Your goal: Write out the data exactly from its first line onward, ending with the line in which "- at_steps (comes" appears.

Data extracted from a collection:

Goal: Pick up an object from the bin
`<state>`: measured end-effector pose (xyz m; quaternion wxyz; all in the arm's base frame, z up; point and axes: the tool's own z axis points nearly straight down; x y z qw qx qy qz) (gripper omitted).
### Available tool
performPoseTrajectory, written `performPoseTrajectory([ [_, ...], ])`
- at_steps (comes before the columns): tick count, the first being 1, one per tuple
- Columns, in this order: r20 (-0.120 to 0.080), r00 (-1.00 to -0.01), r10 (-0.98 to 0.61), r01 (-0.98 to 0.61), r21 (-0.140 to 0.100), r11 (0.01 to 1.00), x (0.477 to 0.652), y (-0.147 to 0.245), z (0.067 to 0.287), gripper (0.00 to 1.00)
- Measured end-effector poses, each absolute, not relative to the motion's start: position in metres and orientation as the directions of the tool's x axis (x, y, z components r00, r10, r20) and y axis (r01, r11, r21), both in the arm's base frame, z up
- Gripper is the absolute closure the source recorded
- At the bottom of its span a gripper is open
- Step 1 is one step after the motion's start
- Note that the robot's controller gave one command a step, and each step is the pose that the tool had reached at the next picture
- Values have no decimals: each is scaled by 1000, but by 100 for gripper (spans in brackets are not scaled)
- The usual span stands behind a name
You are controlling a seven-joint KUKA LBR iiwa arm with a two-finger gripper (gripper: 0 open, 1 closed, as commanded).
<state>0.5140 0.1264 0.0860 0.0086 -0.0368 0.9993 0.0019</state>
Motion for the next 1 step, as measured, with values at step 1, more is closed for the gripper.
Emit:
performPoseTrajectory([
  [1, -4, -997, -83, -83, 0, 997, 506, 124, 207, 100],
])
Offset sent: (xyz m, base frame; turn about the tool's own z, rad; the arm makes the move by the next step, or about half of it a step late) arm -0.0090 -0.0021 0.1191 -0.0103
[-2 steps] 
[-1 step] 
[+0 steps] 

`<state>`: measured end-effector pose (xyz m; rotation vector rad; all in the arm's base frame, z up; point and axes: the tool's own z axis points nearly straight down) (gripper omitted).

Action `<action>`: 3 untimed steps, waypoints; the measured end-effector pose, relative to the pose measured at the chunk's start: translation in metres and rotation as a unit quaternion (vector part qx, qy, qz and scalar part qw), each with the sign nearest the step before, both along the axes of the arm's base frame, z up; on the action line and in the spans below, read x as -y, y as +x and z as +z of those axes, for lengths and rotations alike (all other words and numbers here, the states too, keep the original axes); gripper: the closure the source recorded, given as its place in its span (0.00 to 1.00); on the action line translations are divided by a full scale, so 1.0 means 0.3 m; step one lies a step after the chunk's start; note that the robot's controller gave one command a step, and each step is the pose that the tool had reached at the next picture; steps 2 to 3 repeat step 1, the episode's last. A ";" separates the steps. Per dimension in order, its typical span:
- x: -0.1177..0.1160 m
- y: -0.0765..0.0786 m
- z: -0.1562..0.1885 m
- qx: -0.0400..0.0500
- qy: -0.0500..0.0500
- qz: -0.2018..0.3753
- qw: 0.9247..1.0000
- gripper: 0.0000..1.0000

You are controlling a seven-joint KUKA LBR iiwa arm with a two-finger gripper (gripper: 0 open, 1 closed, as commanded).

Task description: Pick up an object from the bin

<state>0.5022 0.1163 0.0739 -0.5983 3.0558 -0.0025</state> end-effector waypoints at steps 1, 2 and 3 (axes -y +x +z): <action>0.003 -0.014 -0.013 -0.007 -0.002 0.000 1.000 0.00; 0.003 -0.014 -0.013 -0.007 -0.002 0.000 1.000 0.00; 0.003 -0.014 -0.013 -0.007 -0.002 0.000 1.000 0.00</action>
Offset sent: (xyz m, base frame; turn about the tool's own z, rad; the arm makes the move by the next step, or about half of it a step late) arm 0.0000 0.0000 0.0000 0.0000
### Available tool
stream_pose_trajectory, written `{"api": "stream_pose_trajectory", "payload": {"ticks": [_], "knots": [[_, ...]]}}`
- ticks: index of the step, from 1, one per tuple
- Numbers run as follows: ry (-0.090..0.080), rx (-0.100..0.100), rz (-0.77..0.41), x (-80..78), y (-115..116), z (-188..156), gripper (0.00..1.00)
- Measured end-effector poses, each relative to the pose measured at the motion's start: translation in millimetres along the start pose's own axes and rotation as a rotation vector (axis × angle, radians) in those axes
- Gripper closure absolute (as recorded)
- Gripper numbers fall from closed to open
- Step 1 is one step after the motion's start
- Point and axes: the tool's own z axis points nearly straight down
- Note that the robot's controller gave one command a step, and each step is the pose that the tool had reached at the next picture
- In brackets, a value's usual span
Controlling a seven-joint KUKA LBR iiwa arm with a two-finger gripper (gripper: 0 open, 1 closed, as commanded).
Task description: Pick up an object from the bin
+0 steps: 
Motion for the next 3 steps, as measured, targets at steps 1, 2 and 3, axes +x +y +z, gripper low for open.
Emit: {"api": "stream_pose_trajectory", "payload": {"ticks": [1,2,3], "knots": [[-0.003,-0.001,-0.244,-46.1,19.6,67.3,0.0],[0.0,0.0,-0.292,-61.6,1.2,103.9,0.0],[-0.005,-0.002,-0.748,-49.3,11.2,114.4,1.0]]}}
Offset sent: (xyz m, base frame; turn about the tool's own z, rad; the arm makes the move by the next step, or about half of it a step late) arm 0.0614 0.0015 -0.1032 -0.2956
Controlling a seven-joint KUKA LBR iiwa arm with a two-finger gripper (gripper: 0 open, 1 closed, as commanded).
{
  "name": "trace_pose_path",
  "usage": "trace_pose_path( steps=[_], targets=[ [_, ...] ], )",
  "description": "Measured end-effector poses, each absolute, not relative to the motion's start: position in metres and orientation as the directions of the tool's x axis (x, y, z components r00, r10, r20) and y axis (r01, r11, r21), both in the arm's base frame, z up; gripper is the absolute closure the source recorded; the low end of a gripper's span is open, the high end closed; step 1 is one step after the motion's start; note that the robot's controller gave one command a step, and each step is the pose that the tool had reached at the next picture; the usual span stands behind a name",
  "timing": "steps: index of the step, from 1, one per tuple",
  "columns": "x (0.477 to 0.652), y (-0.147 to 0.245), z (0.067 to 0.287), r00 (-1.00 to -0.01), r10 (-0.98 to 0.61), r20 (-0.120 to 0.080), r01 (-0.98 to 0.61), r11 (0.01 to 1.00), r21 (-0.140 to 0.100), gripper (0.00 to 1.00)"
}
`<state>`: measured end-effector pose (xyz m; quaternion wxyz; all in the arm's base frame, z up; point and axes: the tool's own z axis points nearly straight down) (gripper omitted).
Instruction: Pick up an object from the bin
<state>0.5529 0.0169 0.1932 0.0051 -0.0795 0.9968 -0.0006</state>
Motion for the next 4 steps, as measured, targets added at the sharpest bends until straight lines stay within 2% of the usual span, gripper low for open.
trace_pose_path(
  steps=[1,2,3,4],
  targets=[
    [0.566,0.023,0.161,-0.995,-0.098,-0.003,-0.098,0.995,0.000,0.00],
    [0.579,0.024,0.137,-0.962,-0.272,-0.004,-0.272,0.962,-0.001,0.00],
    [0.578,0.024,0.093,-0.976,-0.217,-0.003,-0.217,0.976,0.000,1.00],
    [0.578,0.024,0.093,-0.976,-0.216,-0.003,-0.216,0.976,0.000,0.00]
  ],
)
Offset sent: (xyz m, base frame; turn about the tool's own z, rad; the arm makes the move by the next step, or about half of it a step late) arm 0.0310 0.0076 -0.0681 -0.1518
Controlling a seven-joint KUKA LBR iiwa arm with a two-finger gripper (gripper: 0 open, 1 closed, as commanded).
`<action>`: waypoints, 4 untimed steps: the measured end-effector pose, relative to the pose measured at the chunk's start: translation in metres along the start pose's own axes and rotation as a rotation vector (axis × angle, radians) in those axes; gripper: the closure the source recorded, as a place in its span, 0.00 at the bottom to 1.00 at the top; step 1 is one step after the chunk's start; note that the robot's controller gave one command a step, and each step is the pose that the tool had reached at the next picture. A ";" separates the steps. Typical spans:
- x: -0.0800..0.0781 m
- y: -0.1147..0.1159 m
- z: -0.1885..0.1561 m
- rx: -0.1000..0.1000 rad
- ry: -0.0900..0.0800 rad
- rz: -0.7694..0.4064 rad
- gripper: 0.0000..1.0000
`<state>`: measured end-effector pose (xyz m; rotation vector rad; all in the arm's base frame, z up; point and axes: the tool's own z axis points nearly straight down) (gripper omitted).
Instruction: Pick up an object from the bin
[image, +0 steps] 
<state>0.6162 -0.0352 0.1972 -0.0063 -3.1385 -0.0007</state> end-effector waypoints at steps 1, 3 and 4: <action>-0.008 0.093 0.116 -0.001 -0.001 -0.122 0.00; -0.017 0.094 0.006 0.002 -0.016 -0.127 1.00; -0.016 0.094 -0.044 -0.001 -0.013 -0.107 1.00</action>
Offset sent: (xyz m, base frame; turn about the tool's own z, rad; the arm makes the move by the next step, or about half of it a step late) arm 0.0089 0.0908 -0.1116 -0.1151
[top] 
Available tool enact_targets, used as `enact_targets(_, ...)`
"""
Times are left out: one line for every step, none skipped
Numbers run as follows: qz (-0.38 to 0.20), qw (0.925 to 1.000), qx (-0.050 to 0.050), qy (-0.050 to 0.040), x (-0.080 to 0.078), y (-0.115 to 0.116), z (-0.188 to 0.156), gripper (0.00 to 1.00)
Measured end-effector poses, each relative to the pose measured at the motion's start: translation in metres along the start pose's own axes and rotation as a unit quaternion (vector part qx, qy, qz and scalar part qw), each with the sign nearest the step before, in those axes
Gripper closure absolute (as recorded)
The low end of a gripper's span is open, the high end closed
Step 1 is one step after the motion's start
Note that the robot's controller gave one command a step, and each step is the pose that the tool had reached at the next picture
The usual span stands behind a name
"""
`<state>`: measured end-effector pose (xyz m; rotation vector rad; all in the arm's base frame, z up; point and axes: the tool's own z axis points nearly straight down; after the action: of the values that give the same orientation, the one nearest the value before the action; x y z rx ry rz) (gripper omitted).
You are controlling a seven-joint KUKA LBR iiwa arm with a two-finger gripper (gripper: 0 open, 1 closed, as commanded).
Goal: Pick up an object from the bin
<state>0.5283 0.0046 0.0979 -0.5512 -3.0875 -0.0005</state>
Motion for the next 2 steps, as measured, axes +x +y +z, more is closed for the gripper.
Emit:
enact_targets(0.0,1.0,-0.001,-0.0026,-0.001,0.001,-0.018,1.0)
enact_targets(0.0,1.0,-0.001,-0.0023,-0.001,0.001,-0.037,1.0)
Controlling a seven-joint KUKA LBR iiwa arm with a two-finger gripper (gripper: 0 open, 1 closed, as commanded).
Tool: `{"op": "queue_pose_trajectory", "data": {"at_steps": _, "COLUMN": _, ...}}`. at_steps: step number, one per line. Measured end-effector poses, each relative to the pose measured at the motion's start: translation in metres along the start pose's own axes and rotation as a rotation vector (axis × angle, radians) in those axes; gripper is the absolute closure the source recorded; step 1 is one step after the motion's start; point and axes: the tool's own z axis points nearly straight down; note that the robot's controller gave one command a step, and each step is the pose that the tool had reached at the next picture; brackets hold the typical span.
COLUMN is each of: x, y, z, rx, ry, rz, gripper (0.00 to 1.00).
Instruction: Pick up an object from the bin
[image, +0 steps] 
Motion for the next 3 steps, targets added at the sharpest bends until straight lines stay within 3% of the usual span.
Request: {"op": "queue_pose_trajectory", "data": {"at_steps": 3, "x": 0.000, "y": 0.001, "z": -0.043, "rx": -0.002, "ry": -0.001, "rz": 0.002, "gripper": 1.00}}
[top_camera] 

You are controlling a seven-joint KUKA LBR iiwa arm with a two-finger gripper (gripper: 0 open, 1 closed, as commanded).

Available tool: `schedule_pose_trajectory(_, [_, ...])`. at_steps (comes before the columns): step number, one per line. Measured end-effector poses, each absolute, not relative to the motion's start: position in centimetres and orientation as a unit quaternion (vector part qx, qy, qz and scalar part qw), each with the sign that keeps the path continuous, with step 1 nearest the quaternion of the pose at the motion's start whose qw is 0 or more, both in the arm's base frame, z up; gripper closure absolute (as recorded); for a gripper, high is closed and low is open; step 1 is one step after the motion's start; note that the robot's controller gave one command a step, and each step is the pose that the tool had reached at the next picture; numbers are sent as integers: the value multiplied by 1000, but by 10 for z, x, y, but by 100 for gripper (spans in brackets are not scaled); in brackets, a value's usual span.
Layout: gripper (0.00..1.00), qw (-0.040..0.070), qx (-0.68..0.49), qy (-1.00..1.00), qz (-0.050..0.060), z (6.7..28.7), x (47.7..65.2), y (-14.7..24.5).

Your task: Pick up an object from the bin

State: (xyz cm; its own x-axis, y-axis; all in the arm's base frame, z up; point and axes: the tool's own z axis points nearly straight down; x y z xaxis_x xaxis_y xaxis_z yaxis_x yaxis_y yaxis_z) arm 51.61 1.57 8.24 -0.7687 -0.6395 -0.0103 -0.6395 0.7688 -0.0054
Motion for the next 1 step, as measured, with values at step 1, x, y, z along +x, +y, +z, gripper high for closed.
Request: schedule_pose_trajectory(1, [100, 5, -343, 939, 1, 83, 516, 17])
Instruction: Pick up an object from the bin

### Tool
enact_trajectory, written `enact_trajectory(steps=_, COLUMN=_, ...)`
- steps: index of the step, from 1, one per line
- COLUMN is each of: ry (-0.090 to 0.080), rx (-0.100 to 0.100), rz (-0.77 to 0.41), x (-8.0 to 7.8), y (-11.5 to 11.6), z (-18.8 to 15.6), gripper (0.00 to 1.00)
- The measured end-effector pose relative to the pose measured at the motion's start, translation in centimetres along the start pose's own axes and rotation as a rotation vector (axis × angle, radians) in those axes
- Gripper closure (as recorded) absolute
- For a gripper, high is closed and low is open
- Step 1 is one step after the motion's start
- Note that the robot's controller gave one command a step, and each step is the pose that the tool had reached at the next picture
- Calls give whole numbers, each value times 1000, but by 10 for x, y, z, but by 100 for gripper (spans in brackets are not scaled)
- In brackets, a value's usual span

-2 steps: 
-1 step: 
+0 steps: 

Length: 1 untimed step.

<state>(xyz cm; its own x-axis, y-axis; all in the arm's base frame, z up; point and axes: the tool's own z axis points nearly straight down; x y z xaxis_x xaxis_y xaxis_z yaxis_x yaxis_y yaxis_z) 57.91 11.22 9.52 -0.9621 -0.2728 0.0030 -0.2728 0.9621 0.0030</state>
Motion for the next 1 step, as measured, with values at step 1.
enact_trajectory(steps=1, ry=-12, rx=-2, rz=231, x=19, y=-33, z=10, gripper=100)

Answer box:
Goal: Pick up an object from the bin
`<state>`: measured end-effector pose (xyz m; quaternion wxyz; all in the arm's base frame, z up; point and axes: the tool's own z axis points nearly straight down; x y z qw qx qy qz) (gripper omitted).
### Available tool
performPoseTrajectory, written `performPoseTrajectory([ [_, ...], ])`
- at_steps (comes before the columns): tick count, the first being 1, one per tuple

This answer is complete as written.